▶ [Your objective]:
The range starts at the line containing "Spot the pink" and ends at the last line of the records below. Reproduce those lines exactly.

▶ [The records]:
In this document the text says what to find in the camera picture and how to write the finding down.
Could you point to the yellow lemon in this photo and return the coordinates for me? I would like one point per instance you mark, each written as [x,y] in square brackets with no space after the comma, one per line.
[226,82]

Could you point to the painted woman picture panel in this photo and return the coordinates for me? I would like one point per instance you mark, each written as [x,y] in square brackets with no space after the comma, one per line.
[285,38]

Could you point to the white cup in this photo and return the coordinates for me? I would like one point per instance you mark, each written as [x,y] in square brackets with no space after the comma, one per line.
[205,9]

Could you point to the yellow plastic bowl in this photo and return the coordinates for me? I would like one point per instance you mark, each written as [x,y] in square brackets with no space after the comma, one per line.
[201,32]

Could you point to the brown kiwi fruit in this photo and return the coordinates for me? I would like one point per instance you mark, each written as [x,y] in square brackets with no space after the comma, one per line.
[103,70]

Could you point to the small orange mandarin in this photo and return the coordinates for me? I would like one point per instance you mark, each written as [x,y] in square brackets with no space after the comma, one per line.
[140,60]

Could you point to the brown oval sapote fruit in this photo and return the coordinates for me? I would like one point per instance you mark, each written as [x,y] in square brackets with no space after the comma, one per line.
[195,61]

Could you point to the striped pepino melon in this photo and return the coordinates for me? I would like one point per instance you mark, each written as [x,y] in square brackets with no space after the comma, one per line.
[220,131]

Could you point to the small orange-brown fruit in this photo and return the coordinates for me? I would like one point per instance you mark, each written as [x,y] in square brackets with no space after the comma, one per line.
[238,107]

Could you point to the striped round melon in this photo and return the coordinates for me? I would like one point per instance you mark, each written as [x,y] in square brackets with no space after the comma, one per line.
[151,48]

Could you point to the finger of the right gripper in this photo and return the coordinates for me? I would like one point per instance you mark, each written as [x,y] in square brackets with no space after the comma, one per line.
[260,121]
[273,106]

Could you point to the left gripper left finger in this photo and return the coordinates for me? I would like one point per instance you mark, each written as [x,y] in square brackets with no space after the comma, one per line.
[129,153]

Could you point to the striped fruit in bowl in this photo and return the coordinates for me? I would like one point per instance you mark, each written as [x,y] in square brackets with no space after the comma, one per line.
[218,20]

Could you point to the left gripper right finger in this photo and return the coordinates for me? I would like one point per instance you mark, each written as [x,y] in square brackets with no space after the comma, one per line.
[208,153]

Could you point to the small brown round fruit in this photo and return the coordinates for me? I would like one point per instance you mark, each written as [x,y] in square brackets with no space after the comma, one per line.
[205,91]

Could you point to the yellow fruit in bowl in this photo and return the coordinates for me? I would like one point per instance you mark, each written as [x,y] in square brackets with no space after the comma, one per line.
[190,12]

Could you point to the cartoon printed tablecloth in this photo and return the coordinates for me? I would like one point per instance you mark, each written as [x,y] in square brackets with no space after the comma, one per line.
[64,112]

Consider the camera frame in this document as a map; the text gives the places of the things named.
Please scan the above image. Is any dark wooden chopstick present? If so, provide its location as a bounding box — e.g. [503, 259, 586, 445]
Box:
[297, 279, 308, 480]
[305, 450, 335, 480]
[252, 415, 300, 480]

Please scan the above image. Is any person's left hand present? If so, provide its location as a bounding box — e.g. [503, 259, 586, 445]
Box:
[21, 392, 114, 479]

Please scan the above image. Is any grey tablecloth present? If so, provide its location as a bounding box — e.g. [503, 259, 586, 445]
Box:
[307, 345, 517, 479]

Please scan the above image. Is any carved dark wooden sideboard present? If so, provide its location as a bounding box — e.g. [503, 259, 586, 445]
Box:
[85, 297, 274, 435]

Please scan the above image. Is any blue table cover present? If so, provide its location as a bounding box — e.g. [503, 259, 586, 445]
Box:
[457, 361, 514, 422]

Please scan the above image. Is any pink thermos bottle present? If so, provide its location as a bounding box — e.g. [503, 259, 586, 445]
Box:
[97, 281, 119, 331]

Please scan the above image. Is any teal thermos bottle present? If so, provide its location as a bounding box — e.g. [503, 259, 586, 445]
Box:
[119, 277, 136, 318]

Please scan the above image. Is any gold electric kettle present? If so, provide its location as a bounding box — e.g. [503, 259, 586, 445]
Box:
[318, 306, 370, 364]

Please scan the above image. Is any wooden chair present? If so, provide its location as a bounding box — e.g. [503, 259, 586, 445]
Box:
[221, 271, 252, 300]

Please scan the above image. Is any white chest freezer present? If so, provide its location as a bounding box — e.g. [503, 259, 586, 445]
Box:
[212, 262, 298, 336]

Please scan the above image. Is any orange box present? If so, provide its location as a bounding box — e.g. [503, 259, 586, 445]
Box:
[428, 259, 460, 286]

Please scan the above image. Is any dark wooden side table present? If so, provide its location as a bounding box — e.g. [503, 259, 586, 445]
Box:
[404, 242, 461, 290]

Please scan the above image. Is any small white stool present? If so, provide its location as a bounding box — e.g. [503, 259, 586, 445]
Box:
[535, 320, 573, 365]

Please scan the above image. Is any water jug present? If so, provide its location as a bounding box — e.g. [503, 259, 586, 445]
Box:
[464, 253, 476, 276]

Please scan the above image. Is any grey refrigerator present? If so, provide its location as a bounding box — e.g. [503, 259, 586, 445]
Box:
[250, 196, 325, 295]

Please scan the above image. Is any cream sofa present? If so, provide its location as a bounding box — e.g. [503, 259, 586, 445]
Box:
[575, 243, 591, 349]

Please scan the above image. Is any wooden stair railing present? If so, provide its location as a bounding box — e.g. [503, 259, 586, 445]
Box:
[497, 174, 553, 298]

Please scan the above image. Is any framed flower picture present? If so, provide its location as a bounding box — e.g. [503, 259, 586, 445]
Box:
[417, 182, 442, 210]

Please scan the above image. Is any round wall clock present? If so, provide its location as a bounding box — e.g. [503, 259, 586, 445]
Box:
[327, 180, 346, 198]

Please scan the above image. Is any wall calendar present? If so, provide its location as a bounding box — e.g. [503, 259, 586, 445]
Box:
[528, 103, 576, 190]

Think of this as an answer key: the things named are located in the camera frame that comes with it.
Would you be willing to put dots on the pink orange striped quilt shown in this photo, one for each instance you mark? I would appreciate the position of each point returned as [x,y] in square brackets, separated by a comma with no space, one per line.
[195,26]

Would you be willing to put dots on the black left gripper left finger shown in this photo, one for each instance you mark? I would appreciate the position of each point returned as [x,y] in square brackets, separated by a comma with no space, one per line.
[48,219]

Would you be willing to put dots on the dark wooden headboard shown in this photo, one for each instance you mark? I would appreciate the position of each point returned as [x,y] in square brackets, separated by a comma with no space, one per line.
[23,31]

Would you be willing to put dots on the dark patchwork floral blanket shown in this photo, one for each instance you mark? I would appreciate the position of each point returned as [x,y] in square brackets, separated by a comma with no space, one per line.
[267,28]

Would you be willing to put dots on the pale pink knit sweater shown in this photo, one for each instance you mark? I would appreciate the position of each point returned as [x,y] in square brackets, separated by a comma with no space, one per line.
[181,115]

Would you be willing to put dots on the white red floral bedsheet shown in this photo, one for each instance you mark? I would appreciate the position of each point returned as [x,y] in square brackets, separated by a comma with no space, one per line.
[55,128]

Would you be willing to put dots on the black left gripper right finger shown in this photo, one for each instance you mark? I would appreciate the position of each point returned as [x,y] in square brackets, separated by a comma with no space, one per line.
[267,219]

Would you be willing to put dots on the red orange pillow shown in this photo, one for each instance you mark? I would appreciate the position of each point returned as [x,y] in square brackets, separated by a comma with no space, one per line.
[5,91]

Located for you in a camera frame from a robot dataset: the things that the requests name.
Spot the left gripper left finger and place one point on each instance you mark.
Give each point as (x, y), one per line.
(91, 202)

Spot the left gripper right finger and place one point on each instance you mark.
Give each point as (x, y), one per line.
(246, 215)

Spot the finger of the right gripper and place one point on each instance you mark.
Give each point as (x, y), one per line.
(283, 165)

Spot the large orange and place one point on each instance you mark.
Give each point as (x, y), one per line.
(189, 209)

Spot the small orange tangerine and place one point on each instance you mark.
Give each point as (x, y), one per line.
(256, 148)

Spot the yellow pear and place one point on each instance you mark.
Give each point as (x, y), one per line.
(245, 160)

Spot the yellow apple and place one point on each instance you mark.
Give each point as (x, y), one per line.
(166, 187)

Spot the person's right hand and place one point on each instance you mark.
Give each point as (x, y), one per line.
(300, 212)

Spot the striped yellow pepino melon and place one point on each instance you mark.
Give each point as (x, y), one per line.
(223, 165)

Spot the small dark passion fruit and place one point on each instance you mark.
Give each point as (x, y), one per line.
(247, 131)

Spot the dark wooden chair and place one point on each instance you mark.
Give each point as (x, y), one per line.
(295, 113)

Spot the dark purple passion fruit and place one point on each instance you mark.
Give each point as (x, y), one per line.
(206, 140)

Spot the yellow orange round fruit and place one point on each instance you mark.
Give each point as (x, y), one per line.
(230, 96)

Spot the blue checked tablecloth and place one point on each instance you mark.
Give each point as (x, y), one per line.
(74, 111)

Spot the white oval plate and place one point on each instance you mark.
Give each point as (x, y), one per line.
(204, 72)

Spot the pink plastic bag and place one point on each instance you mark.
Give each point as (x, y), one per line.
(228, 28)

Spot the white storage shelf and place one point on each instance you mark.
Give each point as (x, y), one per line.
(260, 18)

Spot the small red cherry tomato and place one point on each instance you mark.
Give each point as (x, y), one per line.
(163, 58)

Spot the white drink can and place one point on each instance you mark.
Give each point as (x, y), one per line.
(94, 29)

▶ [Task answer]:
Spot the pink plastic bag and place one point on each instance you mark.
Give each point as (x, y), one per line.
(228, 28)

Spot the white storage shelf and place one point on each instance you mark.
Give each point as (x, y), one per line.
(260, 18)

Spot the small red cherry tomato and place one point on each instance you mark.
Give each point as (x, y), one per line.
(163, 58)

Spot the white drink can and place one point on each instance you mark.
Give each point as (x, y), one per line.
(94, 29)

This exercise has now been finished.